Пёс был худым, ощипанным и каким-то выцветшим, но уверенным в себе, потому что мог лаять. А ещё он очень гордился тем, что был вожаком стаи из трёх собачьих душ (включая себя же). Не было в нём никаких выдающихся качеств, которые обычно возвышают вождя над толпой. Нет, это был весьма тщедушный пёсик, непонятно какой породы, непонятно какого возраста. Просто «толпа», над которой он «возвышался», была ещё более куцей и бесцветной, чем он. Но, как уже было сказано выше, пёс гордился. Своей стаей тоже. Гордился тем, что у него был кров и стол. Гордился тем, что водил дружбу с лесорубами. И не важно, что для них он был то Бобиком, то Тузиком, то Пшёлвоном – собаки же не знакомы с такой человеческой выдумкой, полной абстракцией – именем. Для то Бобика, то Шарика единственным именем, единственным и уникальным идентификатором был запах. Вот и сейчас нос доходяги, мнящего себя вожаком, вычленил из воздуха давно и хорошо знакомую комбинацию молекул, присущую одному чудаку – старому знакомому пса. Он довольно часто пробегал мимо времянки лесорубов на своей пахнувшей железом палке. У палки были необычные ноги (пёс не смог бы объяснить, как такие ноги вообще могут бегать), но мчал на ней старый знакомый пса довольно лихо, даже по собачьим меркам (не говоря уже о мерках таких неповоротливых и медлительных существ, как люди). У знакомого всегда были припасены для пса добрые слова и краюшечка чего-нибудь съестного. А его узловатые худые руки, не такие уже сильные на закате жизни, а оттого казавшиеся ещё более нежными, теребили голову пса, к его несказанному удовольствию.
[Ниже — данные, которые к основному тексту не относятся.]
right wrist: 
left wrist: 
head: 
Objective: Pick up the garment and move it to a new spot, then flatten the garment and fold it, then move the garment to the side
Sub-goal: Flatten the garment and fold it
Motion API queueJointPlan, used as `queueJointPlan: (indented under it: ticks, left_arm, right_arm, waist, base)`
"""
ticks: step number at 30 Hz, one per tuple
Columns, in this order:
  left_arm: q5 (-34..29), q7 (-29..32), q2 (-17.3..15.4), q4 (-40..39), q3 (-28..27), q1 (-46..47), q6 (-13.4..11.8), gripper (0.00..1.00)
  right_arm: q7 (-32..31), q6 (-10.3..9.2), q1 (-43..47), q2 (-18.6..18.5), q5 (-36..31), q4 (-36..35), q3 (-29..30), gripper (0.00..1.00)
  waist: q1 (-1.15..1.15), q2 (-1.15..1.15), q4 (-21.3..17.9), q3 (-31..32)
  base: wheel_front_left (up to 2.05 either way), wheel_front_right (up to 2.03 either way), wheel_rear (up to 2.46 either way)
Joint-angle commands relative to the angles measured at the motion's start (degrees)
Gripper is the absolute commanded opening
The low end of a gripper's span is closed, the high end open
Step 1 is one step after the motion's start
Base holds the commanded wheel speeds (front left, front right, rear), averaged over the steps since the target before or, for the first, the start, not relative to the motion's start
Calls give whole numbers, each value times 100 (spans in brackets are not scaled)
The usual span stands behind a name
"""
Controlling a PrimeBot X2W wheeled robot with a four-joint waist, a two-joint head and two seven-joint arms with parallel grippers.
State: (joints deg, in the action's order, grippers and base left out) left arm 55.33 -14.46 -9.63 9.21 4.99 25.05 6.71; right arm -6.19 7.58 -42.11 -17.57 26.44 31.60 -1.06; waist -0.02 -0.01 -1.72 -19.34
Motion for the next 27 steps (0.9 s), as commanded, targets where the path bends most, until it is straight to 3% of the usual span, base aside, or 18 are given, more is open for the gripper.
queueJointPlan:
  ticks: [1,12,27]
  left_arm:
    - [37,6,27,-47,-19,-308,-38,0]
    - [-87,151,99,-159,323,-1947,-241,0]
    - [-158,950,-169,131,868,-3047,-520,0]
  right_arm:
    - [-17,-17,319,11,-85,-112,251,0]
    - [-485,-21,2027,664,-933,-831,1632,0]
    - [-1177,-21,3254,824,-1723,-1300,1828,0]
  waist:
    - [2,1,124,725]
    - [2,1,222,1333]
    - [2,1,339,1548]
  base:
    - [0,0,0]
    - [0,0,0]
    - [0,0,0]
На сей раз, знакомый обратил на пса меньше внимания, чем обычно. Он был словоохотлив, слегка возбуждён, но большая часть его разговоров была направлена человеческим обитателям времянки: знакомый вёл за собой ещё кого-то. Эти ещё кто-то появились в поле зрения пса через пару минут, а погодя появился и их запах. Они воняли дорогой и теми бегающими разноцветными сверкающими на свету коробками, что, то и дело, появлялись и исчезали возле времянки, где обитала стая. Кроме того, к их запаху обильно примешивался кошачий дух. То Бобик, то Жулик не вытерпел и залаял. К нему присоединилась стая. Но чужаки не обращали на лай никакого внимания: стая не произвела на них никакого впечатления ни своей ощипанностью, ни своей блёклостью, ни своим составом. Не пахло от чужаков и краюшечками чего-нибудь съестного. Покружившись минуту-другую возле них, то Бобик, то Полкан гордо удалился в ближайшие кусты. Вслед за ним в кустах скрылась вся стая.
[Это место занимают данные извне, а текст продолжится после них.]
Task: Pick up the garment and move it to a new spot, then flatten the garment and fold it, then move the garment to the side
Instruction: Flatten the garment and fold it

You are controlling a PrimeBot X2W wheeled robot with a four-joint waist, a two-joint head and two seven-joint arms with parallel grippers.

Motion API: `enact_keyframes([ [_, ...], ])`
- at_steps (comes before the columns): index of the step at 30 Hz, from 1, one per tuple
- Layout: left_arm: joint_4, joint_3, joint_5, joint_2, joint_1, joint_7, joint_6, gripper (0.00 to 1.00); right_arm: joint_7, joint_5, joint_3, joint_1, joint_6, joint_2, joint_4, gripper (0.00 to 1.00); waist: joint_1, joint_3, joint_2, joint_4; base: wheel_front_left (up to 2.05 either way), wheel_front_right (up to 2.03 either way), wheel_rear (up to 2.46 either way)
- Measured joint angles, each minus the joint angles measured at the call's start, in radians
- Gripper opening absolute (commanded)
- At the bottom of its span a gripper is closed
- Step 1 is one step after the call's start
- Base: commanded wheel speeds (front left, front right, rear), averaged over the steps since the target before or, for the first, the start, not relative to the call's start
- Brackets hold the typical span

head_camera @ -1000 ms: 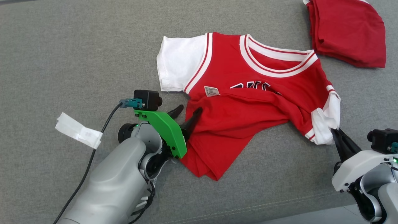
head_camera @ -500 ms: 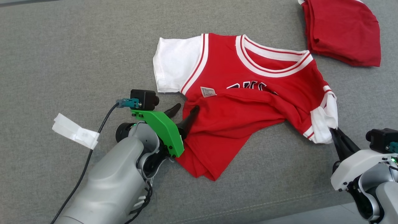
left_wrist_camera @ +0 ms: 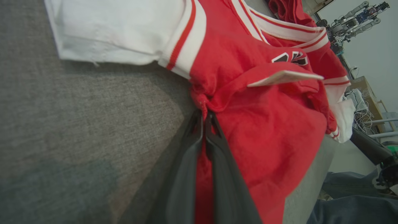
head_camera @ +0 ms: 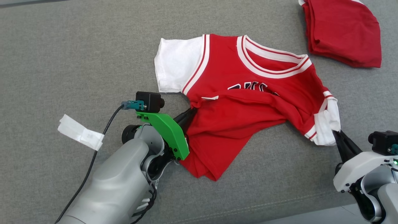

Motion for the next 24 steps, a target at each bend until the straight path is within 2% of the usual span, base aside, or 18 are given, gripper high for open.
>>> enact_keyframes([
  [10, -0.039, -0.012, -0.012, 0.0, -0.001, -0.055, -0.008, 0.0, -0.017, 0.0, -0.026, 0.001, -0.004, -0.019, 0.008, 0.0, 0.0, -0.016, 0.0, 0.06, 0.0, 0.0, 0.0],
  [14, -0.076, 0.008, -0.039, 0.0, -0.003, -0.097, -0.009, 0.0, -0.032, 0.002, -0.031, -0.002, -0.002, -0.027, -0.028, 0.0, 0.0, -0.026, 0.0, 0.09, 0.0, 0.0, 0.0],
  [20, -0.138, 0.045, -0.04, 0.0, -0.023, -0.154, -0.011, 0.0, -0.037, 0.044, -0.046, -0.11, 0.042, -0.025, -0.16, 0.0, 0.0, -0.05, 0.0, 0.128, 0.0, 0.0, 0.0],
  [24, -0.191, 0.076, -0.029, 0.013, -0.063, -0.189, -0.012, 0.0, -0.021, 0.08, -0.069, -0.194, 0.071, -0.051, -0.254, 0.0, 0.0, -0.075, 0.0, 0.148, 0.0, 0.0, 0.0],
])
Уже оттуда собаки наблюдали, как эти кто-то, прибежавшие сюда на своей блестящей коробке, выгрузили из неё какие-то вещи, навьючили их на себя и отправились вместе со старым знакомым пса дальше. Дело было на полпути к вершине Бар-Су. Стояло ещё высокое послеобеденное солнце. На дороге не кончались лужи, а возле них вились целые полчища мошки, такие обильные, что стае Бобика можно было только позавидовать им. На повороте дорога пошла под уклон, а значит, вскоре предстояла ещё одна водная переправа. Только теперь не такая обустроенная, как на Кара-Чумыше, где гидроузел, а дикая – почти заброшенная людьми – через Томь-Чумыш.

* * *

Ведьма знала эти места, когда их ещё покрывала скудная растительность лесотундры. В котловине бродили косматые чудища с огромными и причудливыми костяными наростами на головах, а на склонах гор то тут, то там встречались костные останки их мелких копытных сородичей, попавшихся в когти пещерного медведя.
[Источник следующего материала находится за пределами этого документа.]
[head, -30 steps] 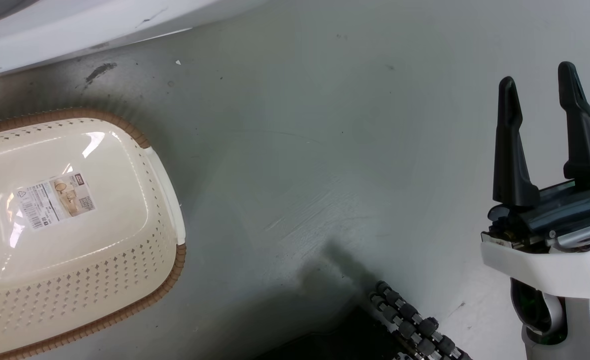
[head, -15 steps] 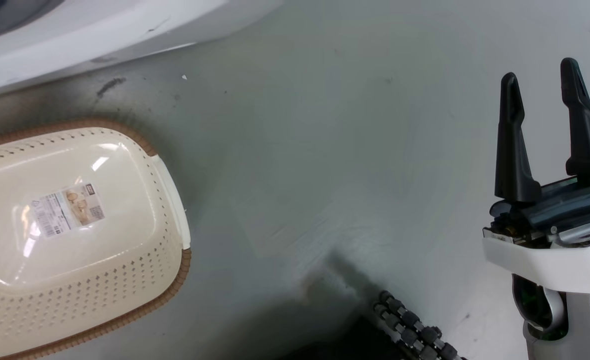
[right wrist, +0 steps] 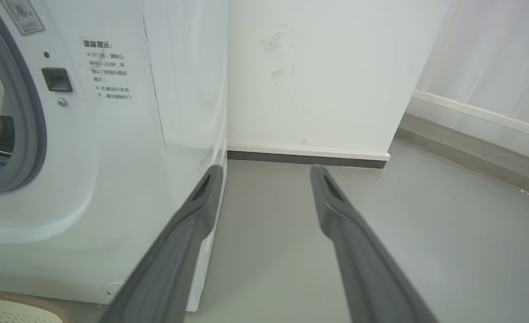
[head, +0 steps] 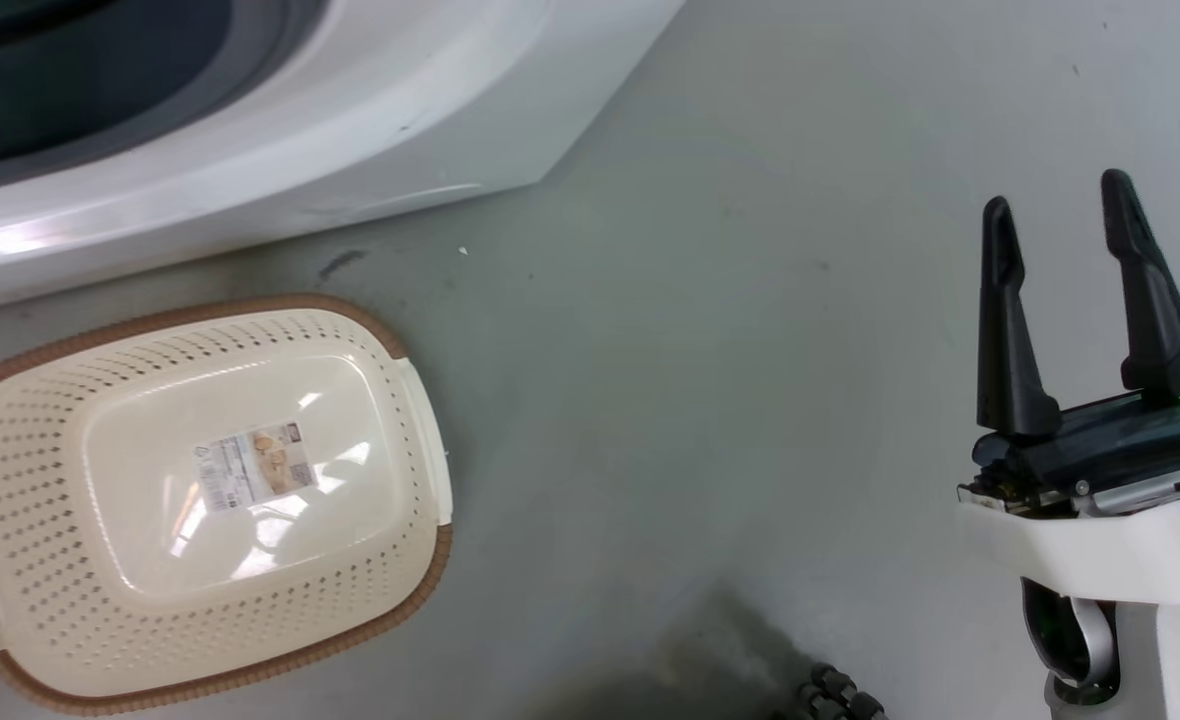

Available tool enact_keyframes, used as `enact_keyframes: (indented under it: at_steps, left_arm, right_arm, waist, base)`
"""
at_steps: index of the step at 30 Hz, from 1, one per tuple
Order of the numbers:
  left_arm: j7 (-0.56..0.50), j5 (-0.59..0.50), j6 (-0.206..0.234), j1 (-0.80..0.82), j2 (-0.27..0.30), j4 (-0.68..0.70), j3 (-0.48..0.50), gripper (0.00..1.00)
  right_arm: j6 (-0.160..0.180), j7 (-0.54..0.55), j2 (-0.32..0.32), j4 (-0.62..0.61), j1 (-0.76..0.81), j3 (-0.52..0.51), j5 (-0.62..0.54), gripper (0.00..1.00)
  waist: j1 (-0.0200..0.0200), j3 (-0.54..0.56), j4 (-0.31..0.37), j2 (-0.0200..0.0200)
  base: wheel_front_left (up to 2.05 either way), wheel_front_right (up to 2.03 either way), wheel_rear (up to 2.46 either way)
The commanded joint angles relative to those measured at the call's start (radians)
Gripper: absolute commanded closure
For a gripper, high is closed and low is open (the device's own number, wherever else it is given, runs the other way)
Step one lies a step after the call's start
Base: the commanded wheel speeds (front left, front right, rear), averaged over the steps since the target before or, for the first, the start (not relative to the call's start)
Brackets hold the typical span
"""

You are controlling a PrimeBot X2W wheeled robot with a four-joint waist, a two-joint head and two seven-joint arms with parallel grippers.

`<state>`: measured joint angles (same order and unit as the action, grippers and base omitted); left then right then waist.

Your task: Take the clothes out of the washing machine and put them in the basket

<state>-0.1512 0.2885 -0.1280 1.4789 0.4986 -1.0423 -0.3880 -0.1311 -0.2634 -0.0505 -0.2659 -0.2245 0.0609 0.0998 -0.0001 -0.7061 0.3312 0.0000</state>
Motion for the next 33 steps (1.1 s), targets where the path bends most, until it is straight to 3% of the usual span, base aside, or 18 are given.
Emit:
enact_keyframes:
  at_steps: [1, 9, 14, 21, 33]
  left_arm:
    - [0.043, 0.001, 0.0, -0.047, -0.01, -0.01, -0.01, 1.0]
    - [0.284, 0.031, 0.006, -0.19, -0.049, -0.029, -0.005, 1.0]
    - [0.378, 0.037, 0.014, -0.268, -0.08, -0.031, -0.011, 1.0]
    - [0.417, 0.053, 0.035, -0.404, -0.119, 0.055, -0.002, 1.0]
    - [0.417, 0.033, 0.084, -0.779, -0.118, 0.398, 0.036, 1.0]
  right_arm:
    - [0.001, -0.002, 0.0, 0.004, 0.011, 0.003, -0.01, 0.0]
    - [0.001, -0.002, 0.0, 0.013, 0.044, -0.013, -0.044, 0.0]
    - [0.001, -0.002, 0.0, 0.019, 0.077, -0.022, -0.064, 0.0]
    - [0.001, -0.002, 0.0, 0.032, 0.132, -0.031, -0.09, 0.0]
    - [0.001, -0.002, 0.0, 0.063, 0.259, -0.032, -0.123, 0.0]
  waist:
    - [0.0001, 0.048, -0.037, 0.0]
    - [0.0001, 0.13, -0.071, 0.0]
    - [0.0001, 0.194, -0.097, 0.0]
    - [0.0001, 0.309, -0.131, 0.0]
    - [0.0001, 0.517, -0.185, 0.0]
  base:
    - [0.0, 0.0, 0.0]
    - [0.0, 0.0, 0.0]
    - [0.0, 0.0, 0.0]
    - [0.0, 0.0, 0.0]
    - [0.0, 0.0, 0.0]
С тех пор много воды утекло в Чумыш с ближайших отрогов. Ледники таяли. Уходили. Выпластали долину Егоса, слизнули со Змеевки всё наносное, обнажив древнее растрескавшееся нутро. Да и в окрестностях Бар-Су подлизали всё мягкое, наносное, потрудившись с ветром и дождиками. Сделали очертания рельефа плавными. А ведьма всё жила. В берлоге ли бурого медведя, что казался размером детёнышем огромного ушедшего – пещерного. Жила в каждом укусе клеща ли, гадюки ли. В подслеповатом взгляде грызуньи-белочки…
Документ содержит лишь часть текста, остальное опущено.